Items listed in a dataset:
====
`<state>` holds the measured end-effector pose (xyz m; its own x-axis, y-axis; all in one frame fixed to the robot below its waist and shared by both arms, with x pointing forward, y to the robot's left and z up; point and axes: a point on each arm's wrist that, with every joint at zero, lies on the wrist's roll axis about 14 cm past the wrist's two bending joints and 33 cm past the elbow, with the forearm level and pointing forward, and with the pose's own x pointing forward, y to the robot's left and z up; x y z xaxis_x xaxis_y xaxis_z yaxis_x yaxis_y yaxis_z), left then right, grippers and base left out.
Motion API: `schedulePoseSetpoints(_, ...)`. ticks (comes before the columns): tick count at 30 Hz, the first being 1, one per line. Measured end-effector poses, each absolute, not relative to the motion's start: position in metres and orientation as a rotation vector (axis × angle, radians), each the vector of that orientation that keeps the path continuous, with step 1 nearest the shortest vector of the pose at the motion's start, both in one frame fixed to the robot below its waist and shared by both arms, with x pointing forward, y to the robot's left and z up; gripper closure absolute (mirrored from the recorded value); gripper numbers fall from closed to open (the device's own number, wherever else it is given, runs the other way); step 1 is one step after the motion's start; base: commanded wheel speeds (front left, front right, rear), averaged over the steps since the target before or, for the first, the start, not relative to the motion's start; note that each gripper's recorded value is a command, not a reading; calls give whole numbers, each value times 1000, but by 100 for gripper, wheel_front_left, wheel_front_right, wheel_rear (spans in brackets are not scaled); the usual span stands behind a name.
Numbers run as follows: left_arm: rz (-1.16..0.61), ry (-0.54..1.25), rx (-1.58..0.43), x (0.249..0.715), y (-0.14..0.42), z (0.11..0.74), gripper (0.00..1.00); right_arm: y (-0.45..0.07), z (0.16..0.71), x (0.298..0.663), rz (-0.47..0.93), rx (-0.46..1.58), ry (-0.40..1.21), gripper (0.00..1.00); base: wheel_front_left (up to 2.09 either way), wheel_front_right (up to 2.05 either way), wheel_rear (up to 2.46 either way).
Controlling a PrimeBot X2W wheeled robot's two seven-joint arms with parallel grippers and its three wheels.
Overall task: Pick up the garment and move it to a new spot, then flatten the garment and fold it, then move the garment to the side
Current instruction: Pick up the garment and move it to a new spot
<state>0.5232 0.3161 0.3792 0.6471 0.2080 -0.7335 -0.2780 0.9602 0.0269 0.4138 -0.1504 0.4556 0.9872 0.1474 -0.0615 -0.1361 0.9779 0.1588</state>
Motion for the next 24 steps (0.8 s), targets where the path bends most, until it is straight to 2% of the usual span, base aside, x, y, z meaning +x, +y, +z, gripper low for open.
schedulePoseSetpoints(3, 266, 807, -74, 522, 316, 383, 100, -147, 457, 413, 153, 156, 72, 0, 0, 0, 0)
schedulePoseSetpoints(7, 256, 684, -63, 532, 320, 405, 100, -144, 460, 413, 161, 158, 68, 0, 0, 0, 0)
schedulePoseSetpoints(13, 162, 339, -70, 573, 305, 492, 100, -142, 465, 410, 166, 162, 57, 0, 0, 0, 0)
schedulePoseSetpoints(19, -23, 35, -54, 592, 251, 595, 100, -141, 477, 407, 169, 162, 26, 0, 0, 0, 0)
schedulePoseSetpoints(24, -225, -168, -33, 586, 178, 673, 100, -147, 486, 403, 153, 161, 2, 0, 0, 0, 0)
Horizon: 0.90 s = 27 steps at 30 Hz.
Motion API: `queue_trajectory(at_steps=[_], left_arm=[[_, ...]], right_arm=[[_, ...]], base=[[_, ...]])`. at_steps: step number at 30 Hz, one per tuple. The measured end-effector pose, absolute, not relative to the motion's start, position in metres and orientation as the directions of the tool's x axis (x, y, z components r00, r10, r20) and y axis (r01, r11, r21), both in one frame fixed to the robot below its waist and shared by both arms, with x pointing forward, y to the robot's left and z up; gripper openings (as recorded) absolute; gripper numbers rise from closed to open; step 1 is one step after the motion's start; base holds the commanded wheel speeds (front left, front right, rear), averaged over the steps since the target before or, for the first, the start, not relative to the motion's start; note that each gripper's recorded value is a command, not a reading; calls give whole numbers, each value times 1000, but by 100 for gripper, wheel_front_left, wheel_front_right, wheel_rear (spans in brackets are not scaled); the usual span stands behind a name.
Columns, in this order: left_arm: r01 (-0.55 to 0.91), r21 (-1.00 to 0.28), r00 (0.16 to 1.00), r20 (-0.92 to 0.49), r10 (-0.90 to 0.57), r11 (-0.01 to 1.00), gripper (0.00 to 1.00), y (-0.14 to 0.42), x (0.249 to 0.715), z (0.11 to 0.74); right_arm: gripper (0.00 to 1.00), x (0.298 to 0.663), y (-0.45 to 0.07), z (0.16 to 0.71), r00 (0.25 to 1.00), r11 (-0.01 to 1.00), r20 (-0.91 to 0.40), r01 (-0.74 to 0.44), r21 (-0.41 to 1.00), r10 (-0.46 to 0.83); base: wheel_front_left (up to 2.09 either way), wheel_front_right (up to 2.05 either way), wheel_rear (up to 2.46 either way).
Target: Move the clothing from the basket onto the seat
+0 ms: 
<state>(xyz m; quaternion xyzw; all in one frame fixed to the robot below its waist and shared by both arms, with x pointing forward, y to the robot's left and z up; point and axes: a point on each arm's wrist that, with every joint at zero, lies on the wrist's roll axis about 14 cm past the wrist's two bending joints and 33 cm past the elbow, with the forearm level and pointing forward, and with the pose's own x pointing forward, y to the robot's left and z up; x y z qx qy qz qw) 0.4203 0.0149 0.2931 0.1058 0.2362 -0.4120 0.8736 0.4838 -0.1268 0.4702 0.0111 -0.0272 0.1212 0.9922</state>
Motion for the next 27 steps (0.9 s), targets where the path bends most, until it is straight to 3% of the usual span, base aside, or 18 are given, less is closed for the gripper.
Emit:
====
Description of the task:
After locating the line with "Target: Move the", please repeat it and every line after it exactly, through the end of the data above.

Problem solution:
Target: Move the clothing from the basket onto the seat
+0 ms: 
<state>(xyz m; quaternion xyzw; all in one frame fixed to the robot below its waist and shared by both arms, with x pointing forward, y to the robot's left and z up; point and axes: a point on each arm's wrist that, with every joint at zero, lies on the wrist's roll axis about 14 cm past the wrist's two bending joints and 33 cm past the elbow, with the forearm level and pointing forward, and with the pose's own x pointing forward, y to the robot's left and z up; x y z qx qy qz qw) 0.4203 0.0149 0.2931 0.1058 0.2362 -0.4120 0.8736 0.4838 -0.1268 0.4702 0.0111 -0.0272 0.1212 0.9922</state>
Motion for the next 27 steps (0.9 s), targets where the path bends most, until it is straight to 3% of the usual span, base aside, or 18 are given, less is closed for the gripper.
Emit:

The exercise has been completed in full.